Beethoven’s op. 5 sonatas established a new approach particularly for the cello sonata. The original published title page reads (translated into English), “Two Grand Sonatas for the Harpsichord or Pianoforte with a Violoncello obbligato). But unlike the proto-classical “obbligato” sonatas, the thoroughly composed cello part was far more than just reinforcement of the keyboard bass; it had its own voice. It would take Beethoven until his middle period sonata before the cello and piano would be treated as completely equal partners and while some might regard these first works as “piano sonatas with a cello part”, the cello is both integral and independent. Thus begins the modern cello sonata repertoire. It is worth noting that, while Beethoven’s first creative phase is often characterized as one of imitation and mastery of preexisting models, with these sonatas for piano and cello there is no preexisting model: here Beethoven is treading new and original ground.

The two op. 5 sonatas share a similar formal design that is both unusual and unique for Beethoven. Both sonatas comprise two movements. The first movements begin with a substantial adagio introduction leading, without pause, into a lively sonata-allegro form. The second movement finale is a fast-paced rondo where a recurring refrain alternates with contrasting episodes. There is no middle slow movement in these sonatas. Rather, the calm, lyrical character normally found at the center occurs at the beginning in a meditative and rhapsodic prelude to the main action of the first movement. For contrast and a kind of complementary whole, Beethoven cast the first sonata in a major key, the second in a minor key. This difference is most pronounced in the first movement where the introduction and the principal themes emphasize this chief emotional difference. By any reckoning, these are wonderfully fresh and inventive first-rate classical sonatas that predate any of Beethoven’s violin sonatas, string quartets or symphonies.

The Middle Cello Sonata, Op. 69, 1808

Beethoven’s middle period features expansion, innovation and, as at least one defining characteristic, epic heroism. Essential works of this phase are the Third and Fifth Symphonies, the “Razumovsky” String Quartets, the "Waldstein" and “Appassionata” Piano Sonatas as well as the final piano trios. In 1808, Beethoven composed his third cello sonata published as op. 69, one number below the pair of op. 70 piano trios composed at the same time and with which the cello sonata shares much in character and innovation. Beethoven dedicated the sonata to Baron Ignaz von Gleichenstein, a German aristocrat and amateur cellist who was a close friend and a significant patron.

Cast in three movements, op. 69 is the longest of the five cello sonatas and undoubtedly the most popular. In this lone middle period cello sonata, Beethoven arguably achieves a true equality between cello and piano for the first time. This is seemingly announced from the onset as the solo cello alone sings the first theme while themes throughout the sonata are generously shared by both instruments and often entrusted first to the cello.
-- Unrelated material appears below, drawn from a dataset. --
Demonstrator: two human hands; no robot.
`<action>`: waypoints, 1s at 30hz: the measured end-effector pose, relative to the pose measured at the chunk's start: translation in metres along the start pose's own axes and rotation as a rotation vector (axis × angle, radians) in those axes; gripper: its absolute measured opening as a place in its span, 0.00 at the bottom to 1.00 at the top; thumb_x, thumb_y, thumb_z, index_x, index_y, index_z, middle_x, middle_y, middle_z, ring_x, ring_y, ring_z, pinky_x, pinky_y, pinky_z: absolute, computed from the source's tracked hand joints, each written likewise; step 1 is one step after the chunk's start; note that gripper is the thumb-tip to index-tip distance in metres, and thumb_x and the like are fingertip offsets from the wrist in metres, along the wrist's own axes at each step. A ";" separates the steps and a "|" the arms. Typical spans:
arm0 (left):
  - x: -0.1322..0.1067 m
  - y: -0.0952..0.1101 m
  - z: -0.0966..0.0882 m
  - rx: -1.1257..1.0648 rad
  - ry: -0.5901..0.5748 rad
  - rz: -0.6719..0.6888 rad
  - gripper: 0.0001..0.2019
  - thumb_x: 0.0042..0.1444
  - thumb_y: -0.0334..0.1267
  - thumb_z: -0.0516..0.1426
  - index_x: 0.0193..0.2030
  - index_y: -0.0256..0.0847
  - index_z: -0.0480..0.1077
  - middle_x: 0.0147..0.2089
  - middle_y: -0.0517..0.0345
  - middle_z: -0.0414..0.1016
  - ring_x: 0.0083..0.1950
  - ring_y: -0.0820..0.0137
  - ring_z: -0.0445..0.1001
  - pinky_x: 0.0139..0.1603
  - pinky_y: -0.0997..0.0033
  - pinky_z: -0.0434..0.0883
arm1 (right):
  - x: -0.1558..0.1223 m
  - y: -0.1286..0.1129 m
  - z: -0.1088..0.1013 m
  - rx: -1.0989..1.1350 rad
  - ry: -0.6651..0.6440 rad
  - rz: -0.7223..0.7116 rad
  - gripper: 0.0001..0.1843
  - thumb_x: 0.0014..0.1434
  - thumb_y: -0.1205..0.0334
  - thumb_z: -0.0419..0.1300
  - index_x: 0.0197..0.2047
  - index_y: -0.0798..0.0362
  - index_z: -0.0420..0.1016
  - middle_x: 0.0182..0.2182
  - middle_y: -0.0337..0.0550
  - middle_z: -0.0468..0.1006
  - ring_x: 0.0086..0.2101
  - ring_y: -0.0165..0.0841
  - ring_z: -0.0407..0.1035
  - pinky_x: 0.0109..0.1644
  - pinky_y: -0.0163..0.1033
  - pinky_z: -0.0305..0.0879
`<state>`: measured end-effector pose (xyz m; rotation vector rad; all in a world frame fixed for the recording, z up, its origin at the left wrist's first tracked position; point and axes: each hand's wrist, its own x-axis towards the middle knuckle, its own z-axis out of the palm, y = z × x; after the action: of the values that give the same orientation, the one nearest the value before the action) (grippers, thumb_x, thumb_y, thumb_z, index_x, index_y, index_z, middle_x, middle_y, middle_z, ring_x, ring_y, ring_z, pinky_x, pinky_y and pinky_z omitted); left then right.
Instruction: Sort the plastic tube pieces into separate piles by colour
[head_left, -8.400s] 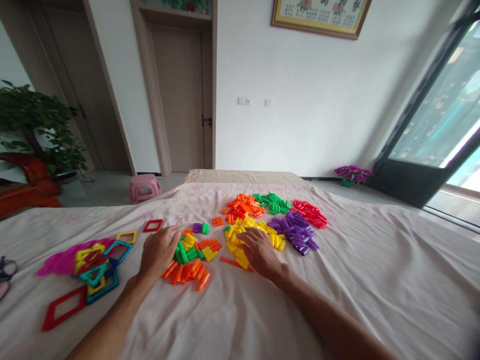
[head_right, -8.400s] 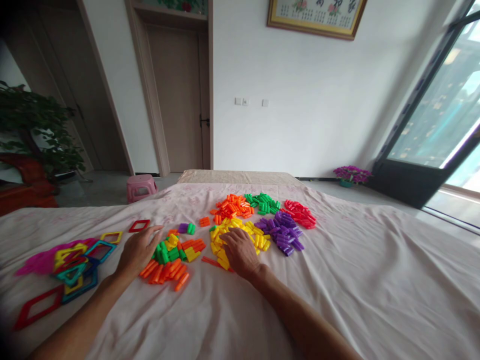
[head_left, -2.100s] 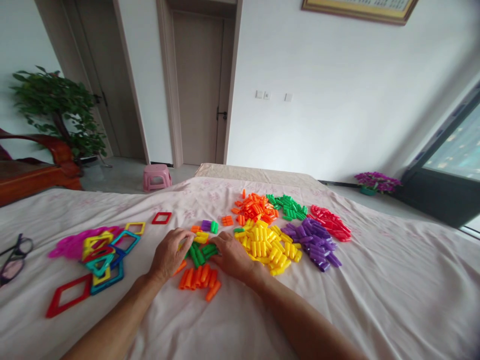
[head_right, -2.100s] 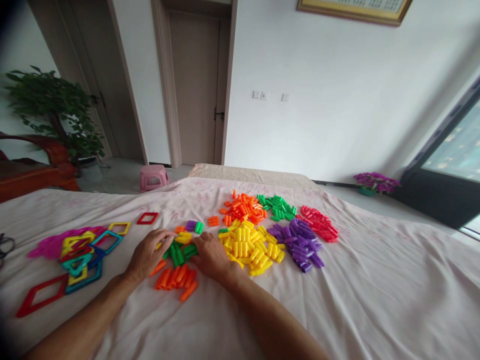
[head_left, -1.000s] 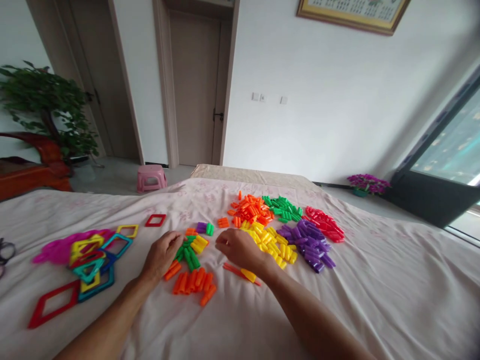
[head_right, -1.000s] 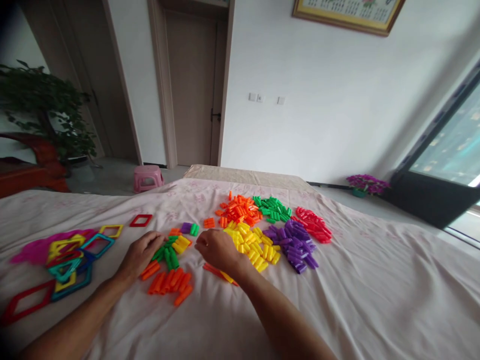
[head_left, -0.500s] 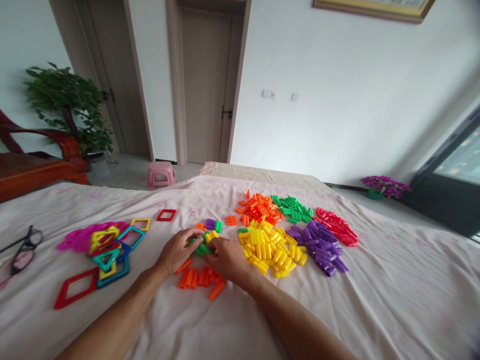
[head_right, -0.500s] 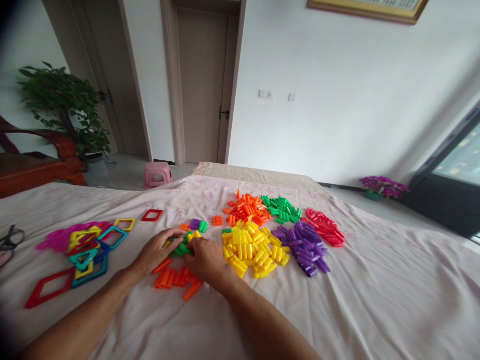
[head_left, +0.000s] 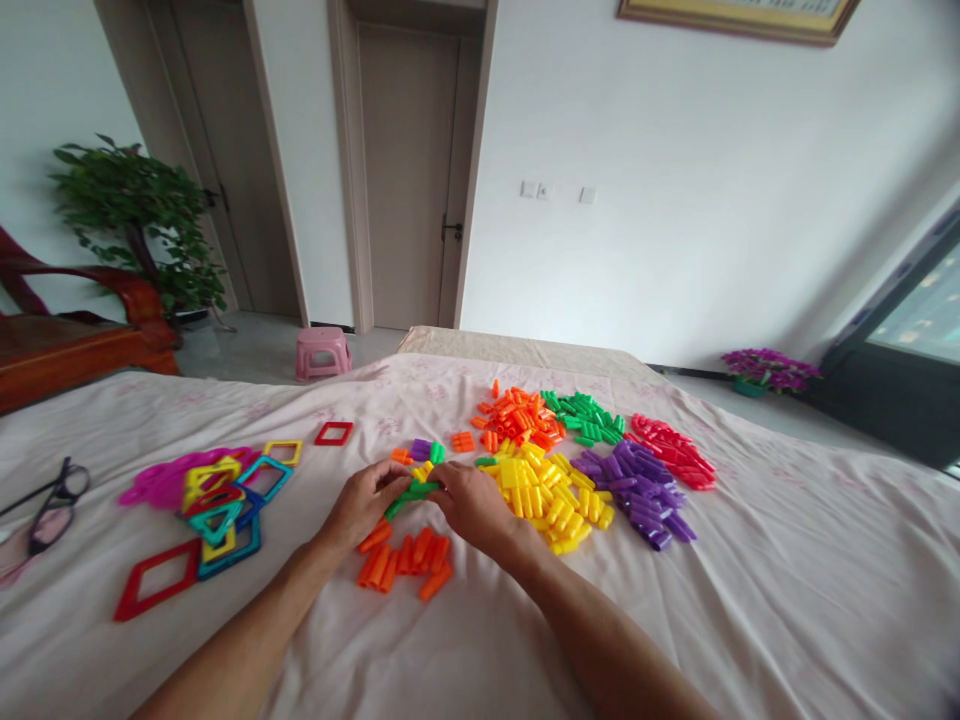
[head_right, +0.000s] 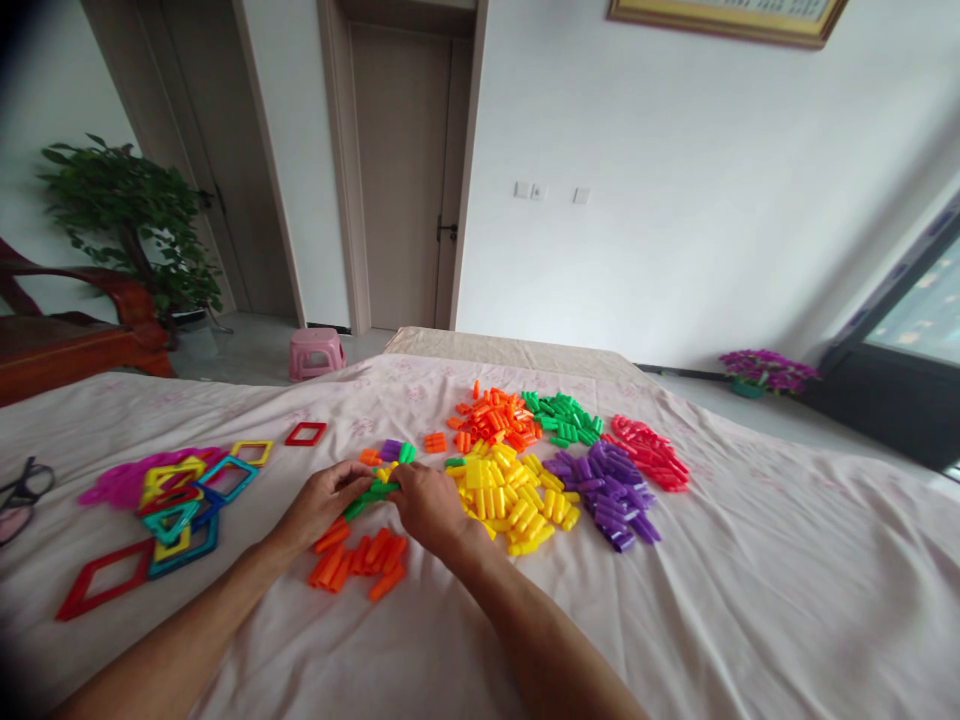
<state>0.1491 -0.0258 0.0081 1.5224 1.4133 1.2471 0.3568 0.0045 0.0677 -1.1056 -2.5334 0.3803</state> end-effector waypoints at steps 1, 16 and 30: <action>0.000 0.000 -0.001 -0.014 0.021 -0.014 0.18 0.56 0.53 0.58 0.42 0.40 0.75 0.39 0.55 0.80 0.40 0.65 0.77 0.39 0.71 0.72 | 0.000 0.003 -0.004 -0.008 0.016 0.010 0.06 0.62 0.61 0.59 0.41 0.50 0.76 0.39 0.43 0.80 0.38 0.33 0.73 0.37 0.34 0.56; 0.003 -0.006 -0.002 0.131 0.069 0.023 0.19 0.53 0.51 0.59 0.45 0.41 0.75 0.44 0.54 0.81 0.44 0.63 0.79 0.44 0.68 0.76 | -0.013 0.196 -0.130 -0.072 0.507 0.669 0.17 0.55 0.63 0.58 0.46 0.57 0.80 0.32 0.43 0.81 0.33 0.34 0.73 0.34 0.32 0.59; 0.002 -0.007 -0.007 0.062 0.137 -0.046 0.23 0.53 0.54 0.58 0.47 0.38 0.73 0.44 0.52 0.81 0.44 0.63 0.79 0.44 0.67 0.75 | 0.021 0.091 -0.047 -0.238 -0.016 0.163 0.13 0.63 0.59 0.56 0.45 0.51 0.81 0.42 0.47 0.82 0.44 0.37 0.74 0.46 0.35 0.63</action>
<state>0.1405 -0.0233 0.0039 1.4603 1.5798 1.3115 0.4225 0.0846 0.0804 -1.4065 -2.5600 0.1298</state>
The first movement presents a robust and sprawling sonata-allegro form with many themes, one with a dark, exotic flavor in a “Gypsy” vein that finds kindred themes across all three movements. The middle movement in A Minor begins with another “Gypsy-esque” theme famous for its arresting rhythmic displacements that seem to constantly confound a regular metrical pattern. Beethoven’s fecundity of invention finds expression in not one but two contrasting trios. The rousing Allegro vivace finale begins with a sweetly singing adagio introduction that very briefly seems to recall the extended introductions of the earlier op. 5 sonatas and provides the only real hint of a slow movement that will otherwise have to wait for the last cello sonata for its fully independent flowering. Typical of his middle period, the mood throughout the three movements is extroverted, full of bold dramatic contrasts and largely “unperturbed” by overly profound emotional or spiritual ruminations.
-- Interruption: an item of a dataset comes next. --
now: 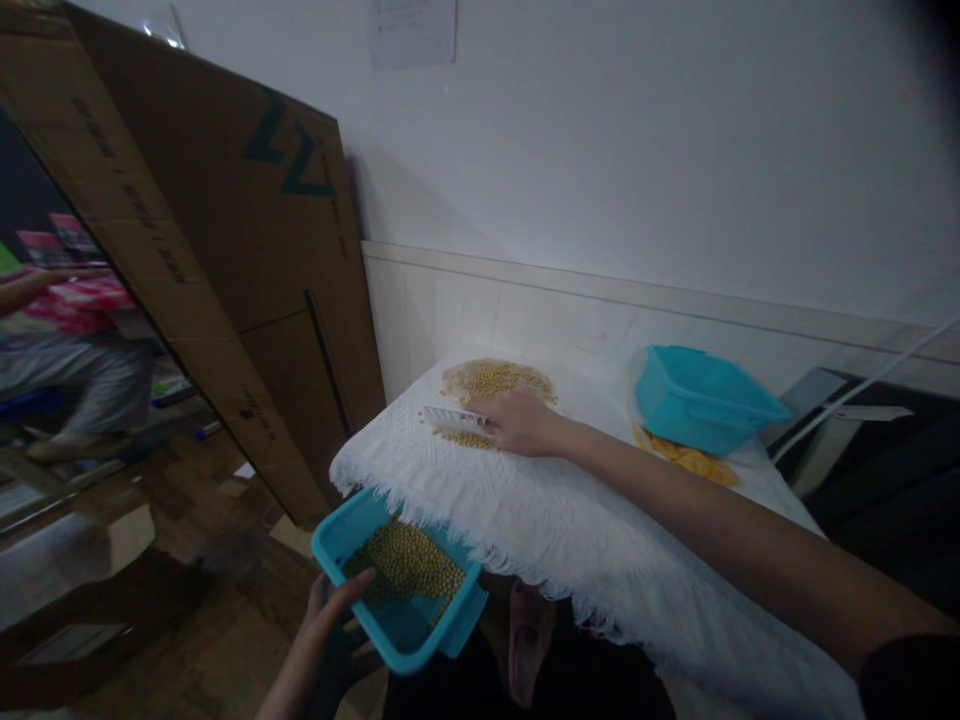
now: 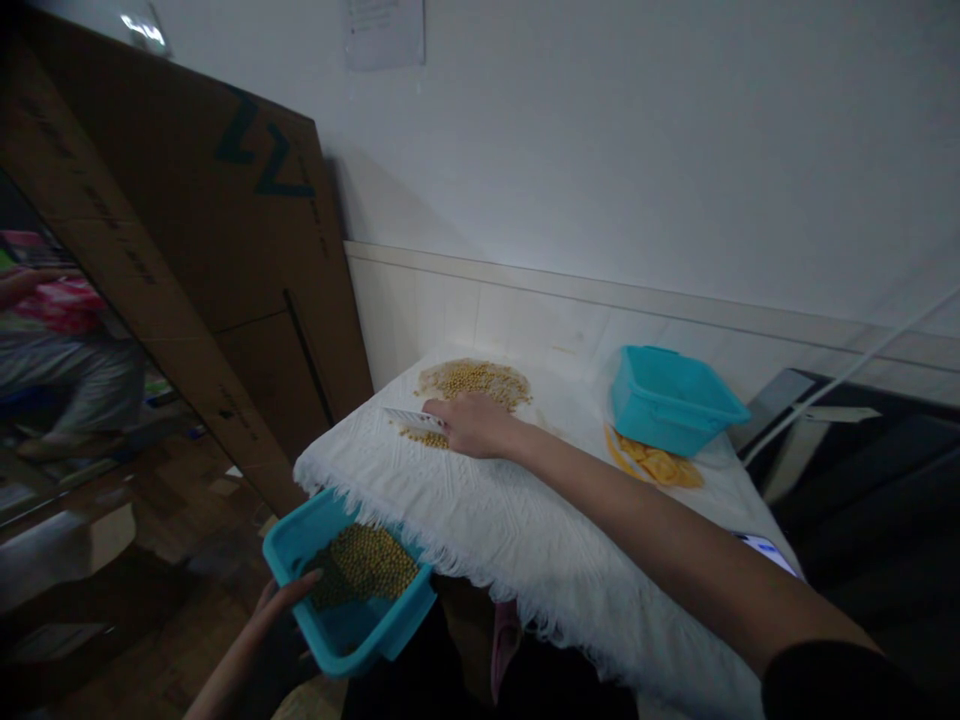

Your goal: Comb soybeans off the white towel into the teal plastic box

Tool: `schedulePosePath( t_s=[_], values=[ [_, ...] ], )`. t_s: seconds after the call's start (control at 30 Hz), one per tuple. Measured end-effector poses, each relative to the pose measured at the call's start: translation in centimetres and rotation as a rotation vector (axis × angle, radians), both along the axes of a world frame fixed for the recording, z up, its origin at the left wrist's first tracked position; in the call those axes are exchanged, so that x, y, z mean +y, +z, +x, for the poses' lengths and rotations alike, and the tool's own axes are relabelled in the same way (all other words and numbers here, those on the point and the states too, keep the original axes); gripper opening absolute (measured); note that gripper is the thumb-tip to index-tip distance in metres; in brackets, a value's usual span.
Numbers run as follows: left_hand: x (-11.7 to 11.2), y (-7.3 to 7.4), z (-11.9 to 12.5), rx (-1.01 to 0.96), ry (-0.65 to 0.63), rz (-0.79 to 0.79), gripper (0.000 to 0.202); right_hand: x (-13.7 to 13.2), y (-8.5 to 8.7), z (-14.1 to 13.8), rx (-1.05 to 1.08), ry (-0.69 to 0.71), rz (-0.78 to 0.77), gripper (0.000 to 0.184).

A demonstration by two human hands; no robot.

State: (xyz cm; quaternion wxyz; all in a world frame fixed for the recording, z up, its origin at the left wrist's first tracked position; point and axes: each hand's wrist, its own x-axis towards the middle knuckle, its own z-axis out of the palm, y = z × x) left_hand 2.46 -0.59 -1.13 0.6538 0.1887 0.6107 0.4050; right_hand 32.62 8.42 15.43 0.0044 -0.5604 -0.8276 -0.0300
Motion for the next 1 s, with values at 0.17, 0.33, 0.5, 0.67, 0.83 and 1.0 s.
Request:
schedulePosePath(
  t_s=[0.17, 0.33, 0.5, 0.67, 0.83, 1.0],
  values=[
    [-0.5, 1.2, 0.5, 0.029, -0.008, -0.004, 0.079, -1.4, 0.3, -0.4, -0.024, 0.028, -0.026, 0.032],
    [-0.8, 2.1, 0.7, 0.016, -0.034, 0.008, 0.070, -1.9, 0.9, -0.4, 0.008, 0.005, -0.046, 0.034],
    [-1.4, 3.8, 1.2, 0.024, -0.039, 0.004, 0.066, 1.1, 2.4, -0.7, 0.131, -0.014, 0.028, 0.035],
    [-1.7, 4.8, 1.5, 0.015, -0.020, -0.005, 0.064, 4.9, 2.4, -2.2, 0.184, -0.040, 0.035, 0.038],
    [-1.6, 4.5, 1.3, 0.009, -0.023, 0.009, 0.069, 6.0, 1.1, -2.9, 0.164, 0.026, 0.013, 0.038],
    [-1.5, 4.0, 1.2, 0.017, -0.001, 0.001, 0.073, 4.1, 0.8, -2.6, 0.136, 0.092, -0.006, 0.036]
  ],
)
The Late Cello Sonatas, Op. 102, No. 1 and No. 2

Beethoven returned to the cello sonata one more time in 1815 producing a set of two sonatas that were published the following year as op. 102 with a dedication to Countess Marie Erdödy. Erdödy was a Hungarian noblewoman and amateur pianist who maintained a close relationship with Beethoven dating back to at least 1802. She was often seen with Beethoven’s company who considered her a close confident in spite of the occasional ruptures in their turbulent friendship. She, like Gleichenstein, was a significant patron who, along with him, was able to secure a crucial annuity that supported Beethoven throughout his years in Vienna. It seems that she was also instrumental in commissioning Beethoven’s op. 102 cello sonatas for the benefit of a mutual friend, the professional cellist Joseph Linke. Linke was the cellist in the legendary Schuppanzigh Quartet that premiered many of Beethoven’s string quartets. They were the “house” quartet for yet another of Beethoven’s royal patrons, the Russian Count Razumovsky. On New Year’s Eve the previous year in 1814, Razumovsky’s palace burned to the ground leaving him in financial ruin and forcing him to return to Russia. Losing their main gig, the Schuppanzigh Quartet disbanded and the disenfranchised cellist Linke sought new work to make ends meet. Countess Erdödy hired him as a musical tutor for the family and subsequently asked Beethoven to write some new music for him to play. Beethoven composed his last two cello sonatas as a kind of farewell gift.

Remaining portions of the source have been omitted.